> [EXERCISE INSTRUCTIONS]: Pick up at the line with "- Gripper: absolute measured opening". Write it out exactly, along with each later line through the end of the data, and nothing more.

> [GIVEN MATERIAL]:
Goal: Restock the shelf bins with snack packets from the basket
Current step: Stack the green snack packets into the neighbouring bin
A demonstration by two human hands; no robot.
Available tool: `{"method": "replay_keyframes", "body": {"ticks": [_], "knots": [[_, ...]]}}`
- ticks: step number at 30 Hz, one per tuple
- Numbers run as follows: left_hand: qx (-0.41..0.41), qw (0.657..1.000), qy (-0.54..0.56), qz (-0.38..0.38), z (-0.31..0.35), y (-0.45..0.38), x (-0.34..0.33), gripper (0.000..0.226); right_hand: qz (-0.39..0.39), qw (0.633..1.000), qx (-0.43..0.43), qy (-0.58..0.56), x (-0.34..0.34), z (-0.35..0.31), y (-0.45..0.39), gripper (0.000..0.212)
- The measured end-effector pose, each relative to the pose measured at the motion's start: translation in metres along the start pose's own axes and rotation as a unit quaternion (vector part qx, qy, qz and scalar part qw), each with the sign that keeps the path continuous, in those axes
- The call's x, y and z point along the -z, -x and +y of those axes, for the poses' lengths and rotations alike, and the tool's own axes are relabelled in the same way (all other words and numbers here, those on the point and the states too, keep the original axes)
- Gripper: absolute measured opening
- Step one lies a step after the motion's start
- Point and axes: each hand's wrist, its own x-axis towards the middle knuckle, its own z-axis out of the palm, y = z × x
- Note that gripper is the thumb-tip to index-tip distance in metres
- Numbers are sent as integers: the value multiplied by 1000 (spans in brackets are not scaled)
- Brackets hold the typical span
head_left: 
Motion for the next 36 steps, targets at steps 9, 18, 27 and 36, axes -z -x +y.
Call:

> [COMPLETED EXERCISE]:
- Gripper: absolute measured opening
- Step one lies a step after the motion's start
- Point and axes: each hand's wrist, its own x-axis towards the middle knuckle, its own z-axis out of the palm, y = z × x
- Note that gripper is the thumb-tip to index-tip distance in metres
- Numbers are sent as integers: the value multiplied by 1000 (spans in brackets are not scaled)
- Brackets hold the typical span
head_left: 
Motion for the next 36 steps, targets at steps 9, 18, 27 and 36, axes -z -x +y.
Call:

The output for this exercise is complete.